- [Prompt]
Starting at the top of the entries below, set down every line exactly, please, until you reach the line with "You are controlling", which is included too.

- [Extracted information]
_ _ _

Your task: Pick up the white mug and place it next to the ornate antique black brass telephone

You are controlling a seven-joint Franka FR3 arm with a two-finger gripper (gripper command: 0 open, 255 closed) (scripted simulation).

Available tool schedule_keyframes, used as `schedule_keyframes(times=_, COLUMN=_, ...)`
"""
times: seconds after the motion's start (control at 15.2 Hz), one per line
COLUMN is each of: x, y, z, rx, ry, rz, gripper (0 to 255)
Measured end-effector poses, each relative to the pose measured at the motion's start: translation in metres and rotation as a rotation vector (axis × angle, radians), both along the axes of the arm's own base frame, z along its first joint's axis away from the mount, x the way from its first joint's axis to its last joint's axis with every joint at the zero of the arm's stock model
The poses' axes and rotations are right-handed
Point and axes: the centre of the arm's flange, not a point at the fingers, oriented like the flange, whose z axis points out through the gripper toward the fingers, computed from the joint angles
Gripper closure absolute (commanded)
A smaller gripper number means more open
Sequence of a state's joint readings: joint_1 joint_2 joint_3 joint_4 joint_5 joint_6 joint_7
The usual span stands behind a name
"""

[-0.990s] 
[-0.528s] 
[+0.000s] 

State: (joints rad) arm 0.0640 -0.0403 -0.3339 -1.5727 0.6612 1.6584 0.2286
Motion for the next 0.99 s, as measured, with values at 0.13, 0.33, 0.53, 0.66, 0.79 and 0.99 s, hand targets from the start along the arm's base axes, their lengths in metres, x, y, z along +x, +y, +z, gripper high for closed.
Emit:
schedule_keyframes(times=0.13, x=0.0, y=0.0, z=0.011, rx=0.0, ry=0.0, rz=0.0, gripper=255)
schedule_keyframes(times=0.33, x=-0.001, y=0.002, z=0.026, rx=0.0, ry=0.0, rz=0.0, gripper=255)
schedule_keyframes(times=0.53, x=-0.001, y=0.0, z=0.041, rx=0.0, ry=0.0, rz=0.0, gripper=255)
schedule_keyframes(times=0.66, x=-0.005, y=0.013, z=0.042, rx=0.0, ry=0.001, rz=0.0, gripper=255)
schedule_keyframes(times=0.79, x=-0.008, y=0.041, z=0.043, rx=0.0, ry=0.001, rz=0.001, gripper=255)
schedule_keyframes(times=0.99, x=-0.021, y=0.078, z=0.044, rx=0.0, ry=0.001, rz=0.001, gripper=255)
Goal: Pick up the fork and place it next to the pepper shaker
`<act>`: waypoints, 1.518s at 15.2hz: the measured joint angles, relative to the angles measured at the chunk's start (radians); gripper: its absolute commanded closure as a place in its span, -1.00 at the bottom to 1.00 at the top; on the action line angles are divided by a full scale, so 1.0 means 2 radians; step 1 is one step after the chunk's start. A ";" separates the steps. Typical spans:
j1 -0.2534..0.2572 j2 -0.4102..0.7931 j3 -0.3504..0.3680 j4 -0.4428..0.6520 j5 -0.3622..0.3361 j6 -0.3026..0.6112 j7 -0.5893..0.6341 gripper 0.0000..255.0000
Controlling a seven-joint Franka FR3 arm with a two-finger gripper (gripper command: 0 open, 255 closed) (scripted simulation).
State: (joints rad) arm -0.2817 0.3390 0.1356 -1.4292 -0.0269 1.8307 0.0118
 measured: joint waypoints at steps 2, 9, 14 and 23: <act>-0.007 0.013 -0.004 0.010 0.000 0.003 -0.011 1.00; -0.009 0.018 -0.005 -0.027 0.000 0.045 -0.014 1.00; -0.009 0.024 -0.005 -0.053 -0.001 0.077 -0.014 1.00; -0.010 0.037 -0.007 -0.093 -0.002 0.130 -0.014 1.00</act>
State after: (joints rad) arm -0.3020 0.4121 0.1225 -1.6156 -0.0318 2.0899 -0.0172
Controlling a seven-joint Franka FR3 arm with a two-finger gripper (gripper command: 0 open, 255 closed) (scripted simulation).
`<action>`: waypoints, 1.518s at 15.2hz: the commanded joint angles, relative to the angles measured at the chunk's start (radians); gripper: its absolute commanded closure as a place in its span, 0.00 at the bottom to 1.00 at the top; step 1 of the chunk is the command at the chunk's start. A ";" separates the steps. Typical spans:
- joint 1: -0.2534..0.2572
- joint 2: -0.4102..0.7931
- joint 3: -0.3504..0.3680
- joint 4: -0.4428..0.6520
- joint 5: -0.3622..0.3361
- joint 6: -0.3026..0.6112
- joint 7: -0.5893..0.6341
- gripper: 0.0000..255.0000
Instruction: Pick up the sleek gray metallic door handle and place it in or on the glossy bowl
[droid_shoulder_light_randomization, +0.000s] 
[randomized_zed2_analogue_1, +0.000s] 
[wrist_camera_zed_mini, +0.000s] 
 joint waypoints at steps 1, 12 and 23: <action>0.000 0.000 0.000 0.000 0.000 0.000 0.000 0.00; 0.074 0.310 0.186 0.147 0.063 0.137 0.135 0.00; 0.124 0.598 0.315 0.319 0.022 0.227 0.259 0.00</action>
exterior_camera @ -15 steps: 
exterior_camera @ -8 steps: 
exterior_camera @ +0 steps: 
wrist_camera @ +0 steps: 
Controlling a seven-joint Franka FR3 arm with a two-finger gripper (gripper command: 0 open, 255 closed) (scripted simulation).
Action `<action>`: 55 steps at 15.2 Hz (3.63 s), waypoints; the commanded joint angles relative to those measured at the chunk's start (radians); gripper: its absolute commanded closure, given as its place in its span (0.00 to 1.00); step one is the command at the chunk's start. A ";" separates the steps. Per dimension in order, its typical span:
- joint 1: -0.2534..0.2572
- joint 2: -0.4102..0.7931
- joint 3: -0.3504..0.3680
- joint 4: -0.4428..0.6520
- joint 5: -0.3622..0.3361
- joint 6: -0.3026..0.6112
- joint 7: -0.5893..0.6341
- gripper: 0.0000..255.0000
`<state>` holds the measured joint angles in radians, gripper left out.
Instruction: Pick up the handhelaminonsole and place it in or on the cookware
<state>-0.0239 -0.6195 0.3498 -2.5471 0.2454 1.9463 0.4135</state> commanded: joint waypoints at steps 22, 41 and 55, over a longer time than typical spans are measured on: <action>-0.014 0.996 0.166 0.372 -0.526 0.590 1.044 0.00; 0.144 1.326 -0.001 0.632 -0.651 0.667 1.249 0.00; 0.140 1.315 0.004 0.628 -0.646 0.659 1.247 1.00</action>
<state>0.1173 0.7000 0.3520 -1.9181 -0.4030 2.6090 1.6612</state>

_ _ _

- [Solution below]
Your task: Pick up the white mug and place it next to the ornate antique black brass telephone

You are controlling a seven-joint Franka FR3 arm with a two-finger gripper (gripper command: 0 open, 255 closed) (scripted simulation).

That is the entire output.